Joe Rizzo

No. 59
- Position: Linebacker

Personal information
- Born: December 17, 1950 (age 75) Glen Cove, New York, U.S.
- Listed height: 6 ft 1 in (1.85 m)
- Listed weight: 220 lb (100 kg)

Career information
- High school: Glen Cove
- College: Merchant Marine
- NFL draft: 1973: 15th round, 369th overall pick

Career history
- Denver Broncos (1974–1980);

Awards and highlights
- Denver Broncos Super Team 20; ECAC All-America; USMMA Hall of Fame;

Career NFL statistics
- Games played: 81
- Interceptions: 9
- Stats at Pro Football Reference

= Joe Rizzo (American football) =

American football player (born 1950)

Joe Rizzo (born December 17, 1950) is an American former professional football player who was a linebacker for the Denver Broncos of the National Football League (NFL).
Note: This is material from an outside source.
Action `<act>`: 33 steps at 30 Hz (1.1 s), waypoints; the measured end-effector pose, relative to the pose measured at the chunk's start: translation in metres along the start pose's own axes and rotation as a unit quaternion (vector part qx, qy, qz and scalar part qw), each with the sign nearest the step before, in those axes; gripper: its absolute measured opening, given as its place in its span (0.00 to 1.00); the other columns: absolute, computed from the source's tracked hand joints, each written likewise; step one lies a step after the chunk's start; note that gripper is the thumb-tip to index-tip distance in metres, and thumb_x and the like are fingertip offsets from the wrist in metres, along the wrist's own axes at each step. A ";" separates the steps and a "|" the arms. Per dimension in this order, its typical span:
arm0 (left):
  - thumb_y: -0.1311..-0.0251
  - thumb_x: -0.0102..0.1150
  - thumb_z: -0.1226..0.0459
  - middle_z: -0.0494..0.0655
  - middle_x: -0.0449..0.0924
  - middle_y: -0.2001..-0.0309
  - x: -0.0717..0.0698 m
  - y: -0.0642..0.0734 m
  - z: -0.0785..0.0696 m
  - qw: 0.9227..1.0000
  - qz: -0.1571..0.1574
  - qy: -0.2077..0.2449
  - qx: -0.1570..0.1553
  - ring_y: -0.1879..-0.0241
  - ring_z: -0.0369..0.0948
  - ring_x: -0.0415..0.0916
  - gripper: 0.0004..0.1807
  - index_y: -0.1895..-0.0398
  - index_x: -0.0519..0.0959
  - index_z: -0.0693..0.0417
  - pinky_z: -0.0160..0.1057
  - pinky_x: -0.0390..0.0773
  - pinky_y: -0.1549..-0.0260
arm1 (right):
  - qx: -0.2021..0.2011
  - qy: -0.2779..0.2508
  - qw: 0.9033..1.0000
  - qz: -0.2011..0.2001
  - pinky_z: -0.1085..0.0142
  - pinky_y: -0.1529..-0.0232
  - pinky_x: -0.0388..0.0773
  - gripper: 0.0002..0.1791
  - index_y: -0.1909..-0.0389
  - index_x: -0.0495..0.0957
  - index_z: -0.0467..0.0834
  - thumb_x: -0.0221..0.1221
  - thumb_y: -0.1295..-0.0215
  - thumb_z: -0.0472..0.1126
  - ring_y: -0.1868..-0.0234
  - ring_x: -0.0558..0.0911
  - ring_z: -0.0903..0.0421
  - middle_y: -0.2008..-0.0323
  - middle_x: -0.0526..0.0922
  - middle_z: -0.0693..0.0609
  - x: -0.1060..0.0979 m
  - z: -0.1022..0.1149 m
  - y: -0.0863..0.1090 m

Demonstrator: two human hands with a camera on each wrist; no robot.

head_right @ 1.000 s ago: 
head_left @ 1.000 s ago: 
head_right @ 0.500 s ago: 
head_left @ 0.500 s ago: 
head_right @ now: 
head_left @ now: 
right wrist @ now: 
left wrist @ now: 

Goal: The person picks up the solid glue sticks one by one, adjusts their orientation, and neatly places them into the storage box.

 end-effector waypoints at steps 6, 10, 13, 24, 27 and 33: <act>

He played college football for the Merchant Marine Mariners. He played for the Broncos from 1974 to 1980 and started in Super Bowl XII as a member of their famous Orange Crush Defense. He had nine career interceptions, and was part of one of the most dominant linebacker corps in NFL history. Known as the Orange Crush, it consisted of Rizzo, Randy Gradishar, Tom Jackson and Bob Swenson. The group was named the ninth-best linebacker corps in NFL history. Rizzo was also voted by Bronco fans as one of the top 10 linebackers in the 50-year history (1959–2009) of the Denver Broncos.